%%

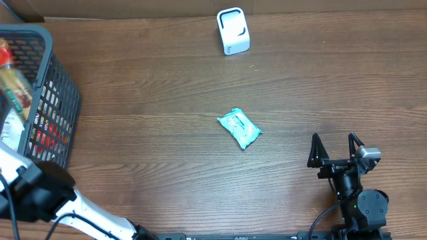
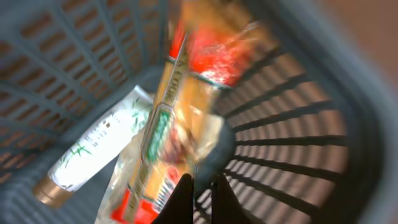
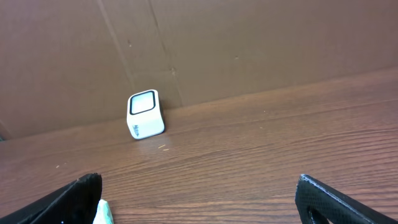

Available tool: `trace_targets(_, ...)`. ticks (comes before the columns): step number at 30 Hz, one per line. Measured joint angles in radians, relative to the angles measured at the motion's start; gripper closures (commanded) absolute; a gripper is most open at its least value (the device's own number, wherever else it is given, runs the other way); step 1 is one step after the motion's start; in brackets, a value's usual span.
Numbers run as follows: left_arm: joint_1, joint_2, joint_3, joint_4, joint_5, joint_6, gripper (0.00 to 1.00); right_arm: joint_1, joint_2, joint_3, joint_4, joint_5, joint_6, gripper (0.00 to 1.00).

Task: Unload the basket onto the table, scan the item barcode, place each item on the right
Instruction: 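Return the left gripper into the basket and grasp the spaghetti pack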

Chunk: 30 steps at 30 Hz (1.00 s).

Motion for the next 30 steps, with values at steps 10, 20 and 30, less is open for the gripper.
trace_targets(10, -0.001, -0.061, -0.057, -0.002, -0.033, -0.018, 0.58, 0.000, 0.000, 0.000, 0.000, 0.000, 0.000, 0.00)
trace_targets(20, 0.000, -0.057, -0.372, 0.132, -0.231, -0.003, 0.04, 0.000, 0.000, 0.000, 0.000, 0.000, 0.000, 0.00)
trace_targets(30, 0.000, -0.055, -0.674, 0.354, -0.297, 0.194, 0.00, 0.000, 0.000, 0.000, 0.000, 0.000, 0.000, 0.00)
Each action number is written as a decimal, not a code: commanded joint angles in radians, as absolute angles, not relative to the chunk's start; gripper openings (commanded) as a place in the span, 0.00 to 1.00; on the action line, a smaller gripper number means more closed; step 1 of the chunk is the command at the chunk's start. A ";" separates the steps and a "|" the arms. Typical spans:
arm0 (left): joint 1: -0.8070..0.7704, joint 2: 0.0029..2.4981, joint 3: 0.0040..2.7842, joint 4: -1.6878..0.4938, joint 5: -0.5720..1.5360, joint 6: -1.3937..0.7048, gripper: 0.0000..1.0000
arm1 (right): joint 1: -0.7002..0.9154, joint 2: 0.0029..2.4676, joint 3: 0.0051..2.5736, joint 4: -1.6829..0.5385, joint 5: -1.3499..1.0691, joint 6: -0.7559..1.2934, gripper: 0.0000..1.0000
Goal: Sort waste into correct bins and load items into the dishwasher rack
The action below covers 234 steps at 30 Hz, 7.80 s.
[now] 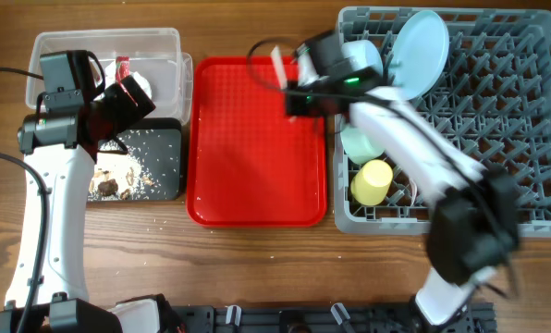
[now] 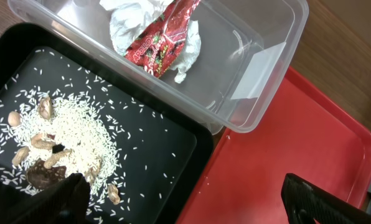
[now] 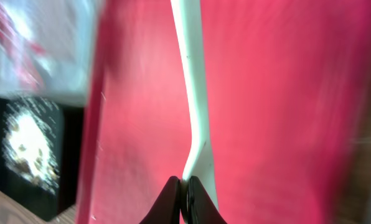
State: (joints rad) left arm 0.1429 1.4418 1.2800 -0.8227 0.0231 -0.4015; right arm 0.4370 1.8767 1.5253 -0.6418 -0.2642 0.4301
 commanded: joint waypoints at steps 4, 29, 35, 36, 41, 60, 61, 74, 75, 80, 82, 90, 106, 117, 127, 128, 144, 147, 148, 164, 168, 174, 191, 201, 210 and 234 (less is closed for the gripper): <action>0.147 1.448 1.282 -0.820 0.013 -0.397 1.00 | 0.291 1.591 1.531 -0.799 -0.087 0.306 0.04; 0.147 1.448 1.282 -0.820 0.013 -0.397 1.00 | 0.116 1.562 1.247 -1.066 0.101 0.370 0.40; 0.147 1.448 1.282 -0.820 0.013 -0.397 1.00 | 0.117 1.498 1.436 -1.162 0.053 0.325 0.40; 0.147 1.448 1.282 -0.820 0.013 -0.397 1.00 | 0.117 1.473 1.491 -1.187 0.026 0.292 0.40; 0.147 1.448 1.282 -0.820 0.013 -0.397 1.00 | 0.117 1.370 1.705 -1.254 -0.086 0.218 1.00; 0.147 1.448 1.282 -0.820 0.013 -0.396 1.00 | 0.117 1.148 1.664 -1.036 0.001 0.236 1.00; 0.147 1.448 1.282 -0.820 0.013 -0.397 1.00 | 0.117 1.131 1.628 -0.972 -0.001 0.205 1.00; 0.147 1.448 1.282 -0.820 0.013 -0.397 1.00 | 0.116 0.503 0.629 -0.120 -0.030 0.056 1.00; 0.147 1.448 1.282 -0.820 0.013 -0.397 1.00 | 0.116 0.457 0.558 -0.079 -0.041 0.056 1.00; 0.147 1.448 1.282 -0.820 0.013 -0.397 1.00 | 0.116 0.202 0.231 0.047 -0.080 0.056 1.00; 0.147 1.448 1.282 -0.820 0.013 -0.397 1.00 | 0.116 0.123 0.167 0.045 -0.096 0.056 1.00; 0.147 1.448 1.282 -0.820 0.013 -0.397 1.00 | 0.116 0.003 0.005 0.012 -0.143 0.112 1.00; 0.147 1.448 1.282 -0.820 0.013 -0.397 1.00 | 0.116 0.010 0.005 0.010 -0.132 0.112 1.00; 0.141 1.388 1.280 -0.822 0.013 -0.396 1.00 | 0.116 0.010 0.005 0.010 -0.132 0.112 1.00; 0.131 0.875 0.958 -0.554 0.007 -0.400 1.00 | 0.116 0.010 0.005 0.010 -0.132 0.112 1.00; 0.131 0.807 0.869 -0.470 0.018 -0.400 1.00 | 0.116 0.010 0.005 0.010 -0.132 0.112 1.00; 0.105 0.092 0.074 0.120 0.012 -0.396 1.00 | 0.116 0.010 0.005 0.010 -0.132 0.112 1.00; 0.105 0.038 0.049 0.117 0.009 -0.395 1.00 | 0.116 0.010 0.005 0.010 -0.132 0.112 1.00; 0.105 0.021 0.039 0.117 0.009 -0.396 1.00 | 0.116 0.010 0.005 0.010 -0.132 0.112 1.00; 0.100 0.002 0.006 -0.076 0.025 -0.397 1.00 | 0.117 0.010 0.005 0.010 -0.132 0.112 1.00; 0.100 0.003 0.006 -0.076 0.025 -0.397 1.00 | 0.116 0.010 0.005 0.010 -0.132 0.112 1.00; 0.100 0.003 0.006 -0.076 0.025 -0.397 1.00 | 0.116 0.010 0.005 0.010 -0.132 0.112 1.00; 0.100 0.003 0.006 -0.076 0.025 -0.397 1.00 | 0.116 0.010 0.005 0.010 -0.132 0.112 1.00; 0.100 0.003 0.006 -0.076 0.025 -0.397 1.00 | 0.117 0.010 0.005 0.010 -0.132 0.112 1.00; 0.100 0.003 0.006 -0.076 0.025 -0.397 1.00 | 0.116 0.010 0.005 0.010 -0.132 0.112 1.00; 0.100 0.003 0.006 -0.076 0.025 -0.397 1.00 | 0.116 0.010 0.005 0.010 -0.132 0.112 1.00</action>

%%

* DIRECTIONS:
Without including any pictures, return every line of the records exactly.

* ANSWER:
Available tool: `trace_targets(_, ...)`. ticks (comes before the columns): step number at 30 Hz, one per line. Measured joint angles in radians, relative to the angles measured at the motion's start; gripper closures (commanded) absolute; a gripper is most open at its least value (the device's own number, wherever else it is given, runs the other way); step 1 is one step after the motion's start; in brackets, a value's usual span.
Numbers run as follows: left_arm: joint_1, joint_2, joint_3, joint_4, joint_5, joint_6, gripper (0.00 to 1.00); right_arm: joint_1, joint_2, joint_3, joint_4, joint_5, joint_6, gripper (0.00 to 1.00).

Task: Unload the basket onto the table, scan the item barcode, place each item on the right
Instruction: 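Return the left gripper into the basket and grasp the spaghetti pack
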
Chunk: 30 steps at 30 Hz (1.00 s).

Motion for the next 30 steps, with values at steps 10, 20 and 30, less is open for the gripper.
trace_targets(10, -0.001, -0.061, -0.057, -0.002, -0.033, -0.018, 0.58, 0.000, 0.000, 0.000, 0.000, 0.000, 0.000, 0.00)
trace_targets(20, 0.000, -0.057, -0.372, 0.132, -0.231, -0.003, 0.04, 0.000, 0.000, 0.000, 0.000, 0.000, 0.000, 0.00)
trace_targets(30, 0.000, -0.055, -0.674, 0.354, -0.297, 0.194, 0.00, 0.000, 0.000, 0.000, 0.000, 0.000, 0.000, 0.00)
Each action number is written as a decimal, not a code: commanded joint angles in radians, as absolute angles, not relative to the chunk's start; gripper openings (commanded) as a place in the span, 0.00 to 1.00; on the action line, a smaller gripper number means more closed; step 1 of the chunk is the command at the chunk's start. A ";" separates the steps and a "|" the arms. Typical spans:
arm0 (left): joint 1: -0.8070..0.7704, joint 2: 0.0029..2.4981, joint 3: 0.0040..2.7842, joint 4: -1.6878..0.4938, joint 5: -0.5720..1.5360, joint 6: -1.3937..0.7048, gripper: 0.0000..1.0000
arm1 (right): joint 1: -0.7002..0.9154, joint 2: 0.0029..2.4676, joint 3: 0.0051..2.5736, joint 4: -1.6829..0.5385, joint 5: -1.3499..1.0691, joint 6: -0.7559..1.2934, gripper: 0.0000..1.0000
Goal: Sort waste into correct bins and load items into the dishwasher rack
The action below covers 234 steps at 30 Hz, 7.80 s.
[now] 
[now] 
[now] 
State: (joints rad) left arm 0.1429 1.4418 1.2800 -0.8227 0.0231 -0.4015; right arm 0.4370 1.8767 1.5253 -0.6418 -0.2642 0.4301
 commanded: joint waypoints at steps 4, 29, 35, 36, 41, 60, 61, 74, 75, 80, 82, 90, 106, 117, 127, 128, 144, 147, 148, 164, 168, 174, 191, 201, 210 and 234 (less is closed for the gripper): <action>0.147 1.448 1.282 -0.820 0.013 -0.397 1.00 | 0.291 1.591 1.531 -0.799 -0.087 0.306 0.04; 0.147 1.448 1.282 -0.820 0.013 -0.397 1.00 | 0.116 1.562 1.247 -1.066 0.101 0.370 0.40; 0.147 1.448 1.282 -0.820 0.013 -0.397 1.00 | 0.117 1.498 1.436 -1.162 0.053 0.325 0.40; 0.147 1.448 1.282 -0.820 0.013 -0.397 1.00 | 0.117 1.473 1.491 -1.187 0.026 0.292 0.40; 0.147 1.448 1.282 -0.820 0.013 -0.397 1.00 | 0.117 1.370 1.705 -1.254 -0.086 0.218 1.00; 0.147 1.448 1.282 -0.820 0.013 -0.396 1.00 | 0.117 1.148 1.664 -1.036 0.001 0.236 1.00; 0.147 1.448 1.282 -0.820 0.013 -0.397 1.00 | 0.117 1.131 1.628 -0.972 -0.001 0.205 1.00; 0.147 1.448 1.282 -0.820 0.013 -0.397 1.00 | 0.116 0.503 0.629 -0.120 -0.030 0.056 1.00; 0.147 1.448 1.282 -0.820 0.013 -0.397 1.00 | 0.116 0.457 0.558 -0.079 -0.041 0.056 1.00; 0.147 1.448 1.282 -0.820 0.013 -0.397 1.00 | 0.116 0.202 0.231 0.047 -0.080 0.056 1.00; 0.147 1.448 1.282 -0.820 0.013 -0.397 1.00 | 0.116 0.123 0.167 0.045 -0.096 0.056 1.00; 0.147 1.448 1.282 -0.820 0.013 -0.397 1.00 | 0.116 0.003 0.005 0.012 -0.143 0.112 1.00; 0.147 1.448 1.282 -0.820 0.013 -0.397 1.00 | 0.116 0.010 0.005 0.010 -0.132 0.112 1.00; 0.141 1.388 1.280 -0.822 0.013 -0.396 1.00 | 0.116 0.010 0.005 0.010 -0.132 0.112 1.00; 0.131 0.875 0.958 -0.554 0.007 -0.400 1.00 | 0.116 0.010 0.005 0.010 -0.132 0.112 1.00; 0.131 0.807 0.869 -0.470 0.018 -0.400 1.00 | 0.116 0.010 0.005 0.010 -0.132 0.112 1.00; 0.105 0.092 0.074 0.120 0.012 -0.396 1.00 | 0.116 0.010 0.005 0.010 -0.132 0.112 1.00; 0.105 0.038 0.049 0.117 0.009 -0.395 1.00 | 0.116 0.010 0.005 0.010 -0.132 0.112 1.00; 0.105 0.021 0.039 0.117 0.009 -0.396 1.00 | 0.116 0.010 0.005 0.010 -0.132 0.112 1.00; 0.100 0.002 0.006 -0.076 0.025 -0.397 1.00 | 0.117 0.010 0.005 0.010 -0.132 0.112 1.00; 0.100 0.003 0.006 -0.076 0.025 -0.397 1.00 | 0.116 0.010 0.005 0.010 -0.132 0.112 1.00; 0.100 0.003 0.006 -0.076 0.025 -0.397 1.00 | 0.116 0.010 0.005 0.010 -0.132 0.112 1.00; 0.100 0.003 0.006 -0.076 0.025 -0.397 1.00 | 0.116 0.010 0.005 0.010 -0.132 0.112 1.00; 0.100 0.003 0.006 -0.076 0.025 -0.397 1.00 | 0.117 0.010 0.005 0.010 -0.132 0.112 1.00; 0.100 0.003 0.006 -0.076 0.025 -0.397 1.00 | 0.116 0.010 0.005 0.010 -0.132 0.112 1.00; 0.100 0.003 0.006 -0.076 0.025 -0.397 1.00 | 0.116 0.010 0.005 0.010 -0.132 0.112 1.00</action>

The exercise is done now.